Every user chose freely to take heroin the first time and most use it intermittently for up to a year before beginning to take it regularly. Most users live in a sub-culture in which the consequences of taking heroin are far better known, as he puts it, than "the dates of the Second World War".

He says it's untrue that medical or other support is necessary to give up heroin. He jokingly calls Mao Zedong "the greatest drug therapist in history" because he told China's heroin addicts that if they didn't give it up he would shoot them. 20 million duly did. Without recommending such a radical approach, he points out that this clearly proves a "conceptual difference between, say, rheumatoid arthritis and drug addiction." Mao's approach, after all, would not have "cured" the former.

For so long as users don't give up heroin he says that's no reason for them not to work. Research shows that in the fifties most American addicts worked normally and indeed most of our own users now lead very active working lives - except that their "work" is burglary.

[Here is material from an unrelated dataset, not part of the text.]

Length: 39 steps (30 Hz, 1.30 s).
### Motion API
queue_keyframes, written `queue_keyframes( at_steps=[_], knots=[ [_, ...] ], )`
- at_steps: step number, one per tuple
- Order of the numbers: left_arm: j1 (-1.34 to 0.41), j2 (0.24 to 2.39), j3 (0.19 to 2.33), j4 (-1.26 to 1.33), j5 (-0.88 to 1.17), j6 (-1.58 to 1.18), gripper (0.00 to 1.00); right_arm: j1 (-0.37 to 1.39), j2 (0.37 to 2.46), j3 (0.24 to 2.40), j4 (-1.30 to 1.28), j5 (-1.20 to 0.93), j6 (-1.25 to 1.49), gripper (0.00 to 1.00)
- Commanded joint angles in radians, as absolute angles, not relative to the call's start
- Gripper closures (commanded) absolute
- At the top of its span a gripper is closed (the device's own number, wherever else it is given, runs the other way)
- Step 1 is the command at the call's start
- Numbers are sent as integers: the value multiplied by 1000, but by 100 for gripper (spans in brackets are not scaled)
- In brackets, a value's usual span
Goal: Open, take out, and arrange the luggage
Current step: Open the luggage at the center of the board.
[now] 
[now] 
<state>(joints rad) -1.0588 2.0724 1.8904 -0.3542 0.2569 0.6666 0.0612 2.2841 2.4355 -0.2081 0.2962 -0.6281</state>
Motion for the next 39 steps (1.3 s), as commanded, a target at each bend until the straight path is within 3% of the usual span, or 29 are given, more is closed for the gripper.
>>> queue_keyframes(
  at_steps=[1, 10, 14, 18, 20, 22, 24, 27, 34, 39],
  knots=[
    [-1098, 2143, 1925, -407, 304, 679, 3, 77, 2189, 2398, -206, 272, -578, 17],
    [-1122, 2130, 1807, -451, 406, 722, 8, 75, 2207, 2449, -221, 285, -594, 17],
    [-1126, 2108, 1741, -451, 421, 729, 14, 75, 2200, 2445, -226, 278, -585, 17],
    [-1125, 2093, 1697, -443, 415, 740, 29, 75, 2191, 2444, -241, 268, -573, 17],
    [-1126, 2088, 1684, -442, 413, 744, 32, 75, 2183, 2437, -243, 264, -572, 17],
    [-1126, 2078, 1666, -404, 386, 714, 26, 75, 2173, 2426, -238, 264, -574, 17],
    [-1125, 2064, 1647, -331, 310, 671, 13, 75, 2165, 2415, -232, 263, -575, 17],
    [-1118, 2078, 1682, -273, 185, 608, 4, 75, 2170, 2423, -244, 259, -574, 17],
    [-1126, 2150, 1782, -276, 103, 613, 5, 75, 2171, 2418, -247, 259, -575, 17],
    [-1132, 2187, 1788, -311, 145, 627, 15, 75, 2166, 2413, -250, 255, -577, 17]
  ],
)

The growth in heroin use is therefore driven, he seems to suggest, by the needs of the "bureaucracy of care" serving the addicts. Its members need a passive population that takes no personal responsibility in order to secure their jobs. He believes that "at some level" these public employees know full well that they are playing games. In his words;

I would say the addiction services need the addicts more than the addicts need the services.

That's a more shocking critique of welfarism from an insider that I would ever have dared to offer from the outside. To suggest that an army of "carers" has, in effect, steadily built heroin use from 60 to 300,000 to give themselves jobs seems so wicked as to be scarcely believable. But then who would have thought the learned members of our medical profession could be recruited to knowing, if not willing, participation in frauds worth billions of pounds?

For all that its servants justify their jobs by droning on about the supposed immorality and greed of their bogeymen in business, only the state, ladies and gentlemen, can corrupt on such a massive scale.